[Work to complete]: Using the data beneath, show every line that includes the word "white".

[Task input]:
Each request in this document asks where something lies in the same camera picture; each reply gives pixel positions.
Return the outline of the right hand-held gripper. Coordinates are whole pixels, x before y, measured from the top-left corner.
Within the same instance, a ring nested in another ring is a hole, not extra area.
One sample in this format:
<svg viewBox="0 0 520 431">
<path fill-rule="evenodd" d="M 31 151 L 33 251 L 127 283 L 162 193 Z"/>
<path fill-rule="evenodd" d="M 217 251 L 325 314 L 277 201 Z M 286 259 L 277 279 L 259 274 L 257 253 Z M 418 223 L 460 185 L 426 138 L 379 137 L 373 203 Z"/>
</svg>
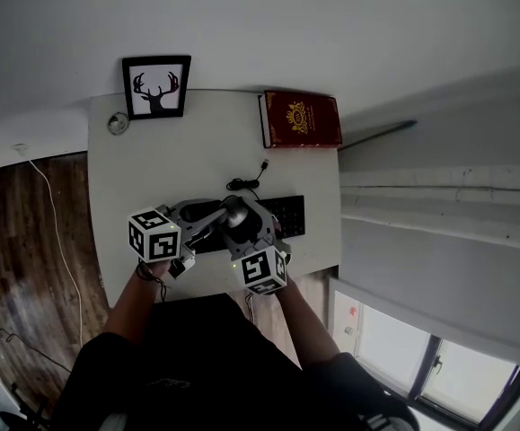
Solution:
<svg viewBox="0 0 520 431">
<path fill-rule="evenodd" d="M 240 224 L 231 227 L 221 224 L 219 231 L 225 246 L 232 254 L 232 271 L 244 288 L 256 295 L 273 295 L 287 285 L 286 267 L 292 258 L 288 244 L 275 235 L 274 216 L 252 198 L 243 198 L 247 209 L 245 231 L 253 245 L 244 249 L 245 231 Z"/>
</svg>

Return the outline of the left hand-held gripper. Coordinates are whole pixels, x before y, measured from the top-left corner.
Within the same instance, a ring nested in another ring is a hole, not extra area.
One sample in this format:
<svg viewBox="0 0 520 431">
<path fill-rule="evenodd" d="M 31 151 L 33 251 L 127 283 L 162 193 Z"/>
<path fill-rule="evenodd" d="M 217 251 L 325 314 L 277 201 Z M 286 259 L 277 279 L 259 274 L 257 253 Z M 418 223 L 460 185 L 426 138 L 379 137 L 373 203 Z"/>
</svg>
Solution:
<svg viewBox="0 0 520 431">
<path fill-rule="evenodd" d="M 196 263 L 191 244 L 209 236 L 227 218 L 222 201 L 196 198 L 173 207 L 148 207 L 128 217 L 128 244 L 143 262 L 169 260 L 178 278 Z"/>
</svg>

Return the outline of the grey computer mouse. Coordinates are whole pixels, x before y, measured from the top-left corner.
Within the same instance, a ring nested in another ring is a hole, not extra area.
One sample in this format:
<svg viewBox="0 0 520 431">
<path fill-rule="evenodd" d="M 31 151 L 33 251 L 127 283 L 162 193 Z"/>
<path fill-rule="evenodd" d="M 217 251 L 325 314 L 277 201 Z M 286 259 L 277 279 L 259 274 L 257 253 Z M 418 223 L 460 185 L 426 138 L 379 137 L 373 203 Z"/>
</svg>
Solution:
<svg viewBox="0 0 520 431">
<path fill-rule="evenodd" d="M 221 203 L 221 207 L 226 210 L 224 223 L 229 228 L 239 226 L 248 215 L 247 207 L 242 202 L 241 198 L 235 195 L 230 195 L 225 198 Z"/>
</svg>

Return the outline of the black keyboard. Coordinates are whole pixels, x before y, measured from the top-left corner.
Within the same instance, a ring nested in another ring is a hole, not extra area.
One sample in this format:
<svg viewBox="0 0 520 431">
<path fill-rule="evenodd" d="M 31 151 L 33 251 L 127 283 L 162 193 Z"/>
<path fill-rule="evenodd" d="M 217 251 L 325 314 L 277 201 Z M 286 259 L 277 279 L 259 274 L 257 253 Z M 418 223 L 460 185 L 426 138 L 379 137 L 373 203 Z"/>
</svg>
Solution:
<svg viewBox="0 0 520 431">
<path fill-rule="evenodd" d="M 278 220 L 282 239 L 305 235 L 304 196 L 262 199 L 259 204 Z M 196 242 L 193 249 L 196 254 L 200 254 L 223 251 L 227 246 L 221 233 L 214 231 L 207 238 Z"/>
</svg>

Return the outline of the person's left forearm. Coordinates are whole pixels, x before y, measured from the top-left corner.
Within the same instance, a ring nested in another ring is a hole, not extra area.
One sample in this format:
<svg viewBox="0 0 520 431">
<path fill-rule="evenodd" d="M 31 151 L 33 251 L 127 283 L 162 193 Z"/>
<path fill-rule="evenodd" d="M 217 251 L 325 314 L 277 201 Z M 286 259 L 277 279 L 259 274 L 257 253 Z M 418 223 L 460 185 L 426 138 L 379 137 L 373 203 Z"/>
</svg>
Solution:
<svg viewBox="0 0 520 431">
<path fill-rule="evenodd" d="M 140 345 L 158 290 L 163 290 L 163 276 L 169 261 L 138 263 L 116 305 L 111 309 L 103 332 L 118 335 Z"/>
</svg>

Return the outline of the person's right forearm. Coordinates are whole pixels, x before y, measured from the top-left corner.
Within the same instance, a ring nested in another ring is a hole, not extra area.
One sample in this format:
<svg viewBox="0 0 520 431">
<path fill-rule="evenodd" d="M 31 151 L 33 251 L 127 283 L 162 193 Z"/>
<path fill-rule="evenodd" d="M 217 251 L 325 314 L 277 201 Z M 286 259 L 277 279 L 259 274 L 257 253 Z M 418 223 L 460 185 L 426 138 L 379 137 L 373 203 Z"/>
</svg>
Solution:
<svg viewBox="0 0 520 431">
<path fill-rule="evenodd" d="M 301 295 L 296 283 L 288 280 L 276 292 L 300 366 L 330 362 L 340 351 L 322 321 Z"/>
</svg>

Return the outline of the white window sill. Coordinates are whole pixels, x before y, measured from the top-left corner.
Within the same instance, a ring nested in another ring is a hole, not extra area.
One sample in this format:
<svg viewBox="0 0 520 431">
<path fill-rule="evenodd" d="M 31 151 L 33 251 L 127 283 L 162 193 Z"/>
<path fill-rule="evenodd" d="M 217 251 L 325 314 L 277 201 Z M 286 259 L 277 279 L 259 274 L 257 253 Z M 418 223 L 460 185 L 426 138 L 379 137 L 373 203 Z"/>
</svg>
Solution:
<svg viewBox="0 0 520 431">
<path fill-rule="evenodd" d="M 350 315 L 350 308 L 357 308 L 357 315 Z M 362 304 L 352 298 L 343 284 L 338 279 L 332 279 L 329 283 L 328 301 L 328 329 L 341 352 L 358 356 L 359 340 L 362 331 Z M 352 335 L 344 332 L 346 327 L 354 331 Z"/>
</svg>

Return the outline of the small round grey object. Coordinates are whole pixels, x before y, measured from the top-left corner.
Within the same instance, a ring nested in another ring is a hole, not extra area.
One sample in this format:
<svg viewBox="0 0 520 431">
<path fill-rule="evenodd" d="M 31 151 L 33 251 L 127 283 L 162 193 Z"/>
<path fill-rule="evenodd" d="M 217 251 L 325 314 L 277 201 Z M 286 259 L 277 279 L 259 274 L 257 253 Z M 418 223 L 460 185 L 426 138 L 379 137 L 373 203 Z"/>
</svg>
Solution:
<svg viewBox="0 0 520 431">
<path fill-rule="evenodd" d="M 122 135 L 129 128 L 128 115 L 123 112 L 114 113 L 108 120 L 107 129 L 114 136 Z"/>
</svg>

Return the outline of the red hardcover book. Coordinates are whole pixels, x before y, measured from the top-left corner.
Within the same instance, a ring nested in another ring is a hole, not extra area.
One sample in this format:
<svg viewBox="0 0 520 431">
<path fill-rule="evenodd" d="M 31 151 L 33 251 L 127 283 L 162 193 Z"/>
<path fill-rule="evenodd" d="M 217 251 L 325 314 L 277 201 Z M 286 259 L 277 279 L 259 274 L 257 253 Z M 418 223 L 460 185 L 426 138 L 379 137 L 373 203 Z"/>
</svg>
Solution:
<svg viewBox="0 0 520 431">
<path fill-rule="evenodd" d="M 262 142 L 274 148 L 340 148 L 342 133 L 331 96 L 266 90 L 258 96 Z"/>
</svg>

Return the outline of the black framed deer picture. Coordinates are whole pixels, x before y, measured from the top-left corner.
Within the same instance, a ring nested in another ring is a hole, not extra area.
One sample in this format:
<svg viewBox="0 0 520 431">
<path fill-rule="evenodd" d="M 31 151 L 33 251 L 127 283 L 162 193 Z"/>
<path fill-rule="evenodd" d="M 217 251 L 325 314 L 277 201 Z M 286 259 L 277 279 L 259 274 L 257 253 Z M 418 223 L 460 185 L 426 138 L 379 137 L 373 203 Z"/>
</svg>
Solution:
<svg viewBox="0 0 520 431">
<path fill-rule="evenodd" d="M 131 120 L 182 117 L 190 65 L 189 55 L 122 58 L 128 117 Z"/>
</svg>

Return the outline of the person's black shirt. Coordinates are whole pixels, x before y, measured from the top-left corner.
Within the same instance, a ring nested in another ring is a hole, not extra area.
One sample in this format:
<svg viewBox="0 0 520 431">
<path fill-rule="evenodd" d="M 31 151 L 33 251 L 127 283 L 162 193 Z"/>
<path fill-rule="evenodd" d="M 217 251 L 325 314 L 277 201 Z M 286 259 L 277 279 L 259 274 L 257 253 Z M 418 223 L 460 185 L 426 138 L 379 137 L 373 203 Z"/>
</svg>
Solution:
<svg viewBox="0 0 520 431">
<path fill-rule="evenodd" d="M 110 333 L 86 343 L 51 427 L 365 431 L 358 416 L 389 399 L 349 354 L 298 367 L 230 296 L 214 295 L 155 305 L 140 345 Z"/>
</svg>

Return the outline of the black pole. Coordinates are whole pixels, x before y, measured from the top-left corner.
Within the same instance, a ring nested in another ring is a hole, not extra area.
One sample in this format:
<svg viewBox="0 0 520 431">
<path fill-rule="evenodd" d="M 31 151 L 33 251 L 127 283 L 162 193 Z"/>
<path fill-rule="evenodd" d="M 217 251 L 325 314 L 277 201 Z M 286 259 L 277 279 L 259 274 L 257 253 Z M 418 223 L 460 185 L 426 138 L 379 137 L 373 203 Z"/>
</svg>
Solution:
<svg viewBox="0 0 520 431">
<path fill-rule="evenodd" d="M 403 120 L 392 124 L 381 125 L 378 127 L 366 128 L 356 132 L 348 133 L 343 137 L 343 144 L 339 151 L 362 145 L 363 143 L 377 138 L 388 136 L 392 133 L 414 127 L 418 122 L 414 119 Z"/>
</svg>

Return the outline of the black framed window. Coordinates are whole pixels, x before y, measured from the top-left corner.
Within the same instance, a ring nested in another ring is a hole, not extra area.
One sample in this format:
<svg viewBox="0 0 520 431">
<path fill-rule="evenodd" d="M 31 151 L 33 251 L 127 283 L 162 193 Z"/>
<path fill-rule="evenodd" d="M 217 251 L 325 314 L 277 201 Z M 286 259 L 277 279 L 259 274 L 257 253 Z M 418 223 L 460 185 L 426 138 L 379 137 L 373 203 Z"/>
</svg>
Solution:
<svg viewBox="0 0 520 431">
<path fill-rule="evenodd" d="M 356 360 L 428 431 L 494 431 L 520 400 L 520 365 L 363 305 Z"/>
</svg>

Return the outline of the white pipe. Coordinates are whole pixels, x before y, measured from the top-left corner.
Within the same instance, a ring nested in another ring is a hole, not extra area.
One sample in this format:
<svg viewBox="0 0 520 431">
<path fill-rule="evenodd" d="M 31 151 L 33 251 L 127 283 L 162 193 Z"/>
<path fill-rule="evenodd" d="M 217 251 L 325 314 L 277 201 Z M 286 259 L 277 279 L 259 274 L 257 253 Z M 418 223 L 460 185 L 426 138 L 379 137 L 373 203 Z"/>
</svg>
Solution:
<svg viewBox="0 0 520 431">
<path fill-rule="evenodd" d="M 520 223 L 477 219 L 467 215 L 426 213 L 414 210 L 386 209 L 348 205 L 341 217 L 393 228 L 434 233 L 520 249 Z"/>
<path fill-rule="evenodd" d="M 346 187 L 341 216 L 366 223 L 415 228 L 421 224 L 491 222 L 520 225 L 520 189 L 491 187 Z"/>
<path fill-rule="evenodd" d="M 520 190 L 520 165 L 342 172 L 341 187 Z"/>
</svg>

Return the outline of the person's black striped shoe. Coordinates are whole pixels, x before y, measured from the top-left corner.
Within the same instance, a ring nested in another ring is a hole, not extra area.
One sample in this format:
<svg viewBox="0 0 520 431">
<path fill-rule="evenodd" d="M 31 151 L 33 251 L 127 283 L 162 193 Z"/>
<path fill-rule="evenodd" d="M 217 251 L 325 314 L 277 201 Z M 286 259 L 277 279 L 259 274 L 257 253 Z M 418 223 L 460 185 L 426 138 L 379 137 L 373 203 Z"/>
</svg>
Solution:
<svg viewBox="0 0 520 431">
<path fill-rule="evenodd" d="M 365 431 L 420 431 L 419 422 L 404 403 L 389 399 L 381 408 L 358 416 Z"/>
</svg>

[Written answer]:
Return the outline of the white window sill. Coordinates are whole pixels, x before y, measured from the top-left corner.
Return the outline of the white pipe. Coordinates are whole pixels, x before y, measured from the top-left corner.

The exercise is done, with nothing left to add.